Il continue : « Je suis contre blesser quelqu’un, qui que ce soit. Chaque enfant et chaque homme a le droit de vivre. Et je vous le dis encore, si j’avais su qu’il avait prévu de faire ça, je l’aurais arrêté. »

Explosion d'un bus à Jérusalem, le 18 avril 2016. (Crédit : porte-parole de la police israélienne)
Explosion d’un bus à Jérusalem, le 18 avril 2016. (Crédit : porte-parole de la police israélienne)

Je déteste avoir un président comme Abbas

Est-il possible que toute la famille d’Abu Srour, son père, sa mère, ses frères et sœurs, n’ait rien su de ses activités du Hamas, comme ils l’affirment ? Ce qui a été dit ici semble éloigné de l’humeur et du ton de la tente de deuil, des cris d’éloge que les vielles femmes ont lancé quand des activistes masqués du Hamas sont venus et ont embrassé la tête de la mère.

Il y a un gouffre entre ce qui est dit publiquement pour les caméras de télévision, les chaînes arabes, et ce qui est dit et fait ici en privé dans la famille, cette famille aisée qui a réussi à sortir du camp de réfugiés et à s’installer dans la ville relativement chic de Beit Jalla. Il y a même un Israélien en visite ici, un juif israélien né aux Etats-Unis qui connait Abu Srour et d’autres membres de la famille.
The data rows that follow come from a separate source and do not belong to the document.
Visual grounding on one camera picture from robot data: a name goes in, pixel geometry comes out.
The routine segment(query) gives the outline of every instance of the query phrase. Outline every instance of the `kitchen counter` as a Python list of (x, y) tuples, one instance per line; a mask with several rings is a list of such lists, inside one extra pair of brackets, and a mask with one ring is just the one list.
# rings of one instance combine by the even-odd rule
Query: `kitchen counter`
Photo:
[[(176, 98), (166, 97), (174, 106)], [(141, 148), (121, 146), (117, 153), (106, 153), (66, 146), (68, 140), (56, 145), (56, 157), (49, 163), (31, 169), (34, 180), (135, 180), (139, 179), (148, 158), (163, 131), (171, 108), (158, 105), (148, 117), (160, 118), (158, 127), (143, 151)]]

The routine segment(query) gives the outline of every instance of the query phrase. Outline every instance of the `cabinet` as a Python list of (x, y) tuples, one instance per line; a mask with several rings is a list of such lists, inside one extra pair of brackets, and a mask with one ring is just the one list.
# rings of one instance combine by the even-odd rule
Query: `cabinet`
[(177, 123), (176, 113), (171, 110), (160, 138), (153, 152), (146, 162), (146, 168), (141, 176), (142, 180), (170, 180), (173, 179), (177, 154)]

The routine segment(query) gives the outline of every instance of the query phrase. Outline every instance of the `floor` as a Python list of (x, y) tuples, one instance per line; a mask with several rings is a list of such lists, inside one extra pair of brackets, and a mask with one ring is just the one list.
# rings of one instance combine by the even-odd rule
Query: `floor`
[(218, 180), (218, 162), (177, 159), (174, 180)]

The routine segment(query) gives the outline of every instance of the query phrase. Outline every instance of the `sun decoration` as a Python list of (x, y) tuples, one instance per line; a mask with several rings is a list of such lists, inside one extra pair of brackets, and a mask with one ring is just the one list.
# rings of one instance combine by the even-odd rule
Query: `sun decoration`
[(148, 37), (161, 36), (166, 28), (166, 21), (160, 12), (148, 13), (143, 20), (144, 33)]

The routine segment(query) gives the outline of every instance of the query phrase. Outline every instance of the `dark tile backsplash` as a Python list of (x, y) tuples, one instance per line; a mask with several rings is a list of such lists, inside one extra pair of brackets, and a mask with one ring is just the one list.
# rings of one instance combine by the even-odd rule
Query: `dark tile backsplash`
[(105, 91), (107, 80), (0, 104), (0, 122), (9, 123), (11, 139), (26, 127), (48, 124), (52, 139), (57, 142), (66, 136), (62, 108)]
Des Palestiniens se rassemblent sous une bannière montrant le terroriste du bus de Jérusalem du 18 avril, Abdel Hamid Abu Srour, et Yasser Arafat, au camp d réfugiés al-Ayda le 21 avril 2016. (Crédit : AFP PHOTO/THOMAS COEX)
Des Palestiniens se rassemblent sous une bannière montrant le terroriste du bus de Jérusalem du 18 avril, Abdel Hamid Abu Srour, et Yasser Arafat, au camp d réfugiés al-Ayda le 21 avril 2016. (Crédit : AFP PHOTO/THOMAS COEX)

« Je n’ai aucun problème avec les juifs », ont dit le père et la mère. Mais leur fils vient de devenir le premier terroriste kamikaze depuis des années.
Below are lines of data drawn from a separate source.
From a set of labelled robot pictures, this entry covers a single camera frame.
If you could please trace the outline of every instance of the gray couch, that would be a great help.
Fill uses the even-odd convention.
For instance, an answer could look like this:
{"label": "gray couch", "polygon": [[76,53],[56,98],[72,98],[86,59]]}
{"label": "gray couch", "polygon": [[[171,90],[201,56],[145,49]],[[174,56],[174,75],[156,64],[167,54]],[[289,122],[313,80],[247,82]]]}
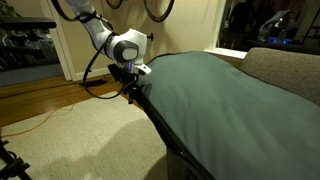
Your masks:
{"label": "gray couch", "polygon": [[[244,60],[224,60],[256,79],[320,106],[320,56],[253,48]],[[169,149],[167,161],[169,180],[192,179],[186,164]]]}

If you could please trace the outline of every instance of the wooden floor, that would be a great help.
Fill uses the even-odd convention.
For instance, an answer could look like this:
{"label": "wooden floor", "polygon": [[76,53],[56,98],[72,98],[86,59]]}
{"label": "wooden floor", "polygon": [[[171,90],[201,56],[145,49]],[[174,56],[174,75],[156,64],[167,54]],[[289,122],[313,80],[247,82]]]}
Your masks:
{"label": "wooden floor", "polygon": [[[121,89],[111,76],[98,78],[108,83],[91,88],[97,95]],[[0,88],[0,127],[92,98],[78,83],[55,77]]]}

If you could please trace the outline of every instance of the baseboard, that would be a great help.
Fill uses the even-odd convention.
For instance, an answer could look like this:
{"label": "baseboard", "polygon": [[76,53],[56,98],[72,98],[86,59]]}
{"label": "baseboard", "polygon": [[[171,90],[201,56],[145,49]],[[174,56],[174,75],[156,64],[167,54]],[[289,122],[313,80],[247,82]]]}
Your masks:
{"label": "baseboard", "polygon": [[[110,74],[110,71],[109,71],[109,69],[107,67],[103,68],[103,69],[95,69],[95,70],[92,70],[92,72],[90,72],[88,74],[88,78],[102,76],[102,75],[106,75],[106,74]],[[76,76],[73,79],[73,81],[82,80],[83,79],[83,75],[84,75],[84,72],[76,73]]]}

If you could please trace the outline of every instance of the black stand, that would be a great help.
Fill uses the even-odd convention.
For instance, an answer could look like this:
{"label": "black stand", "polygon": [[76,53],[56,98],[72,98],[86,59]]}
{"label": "black stand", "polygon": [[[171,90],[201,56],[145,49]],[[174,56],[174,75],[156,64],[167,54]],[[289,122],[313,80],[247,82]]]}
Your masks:
{"label": "black stand", "polygon": [[8,143],[8,141],[2,141],[2,139],[0,139],[0,159],[7,164],[3,169],[0,170],[0,179],[5,180],[18,176],[22,180],[30,180],[31,178],[25,172],[30,165],[24,163],[21,158],[17,158],[13,152],[7,151],[4,148],[4,145]]}

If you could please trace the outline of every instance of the window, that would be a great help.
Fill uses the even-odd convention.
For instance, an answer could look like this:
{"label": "window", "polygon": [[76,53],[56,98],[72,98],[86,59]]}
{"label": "window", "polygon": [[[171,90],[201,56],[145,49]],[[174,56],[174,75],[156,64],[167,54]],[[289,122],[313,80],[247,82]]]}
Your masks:
{"label": "window", "polygon": [[220,0],[216,47],[247,52],[253,47],[320,55],[319,0]]}
Et ensuite Azhar, la mère d’Abu Srour, dit : « C’était un acte d’auto-défense. Certes, en tant que Palestinienne, en tant que personne éclairée, j’aurais peut-être agi différemment, avec un stylo, avec des mots écrits. Mais chacun a son propre moyen de résistance. »

Et quand il est souligné que le président de l’Autorité palestinienne, Mahmoud Abbas, a condamné l’attentat, elle répond : « pour moi, Abu Mazen ne représente pas le peuple palestinien. Quand je l’entends parler, il me fait haïr le fait que je sois Palestinienne parce que j’ai un président comme ça. Quand votre Premier ministre soutient le soldat qui a abattu un Palestinien à Hébron, et que mon président condamne nos actions, que suis-je censée penser de lui ? »

A ce moment, le père murmure cyniquement « Yallah Lakalboosh » – en route pour la prison – comme s’il attendait que les forces de sécurité de l’Autorité palestinienne viennent à tout moment et les arrêtent.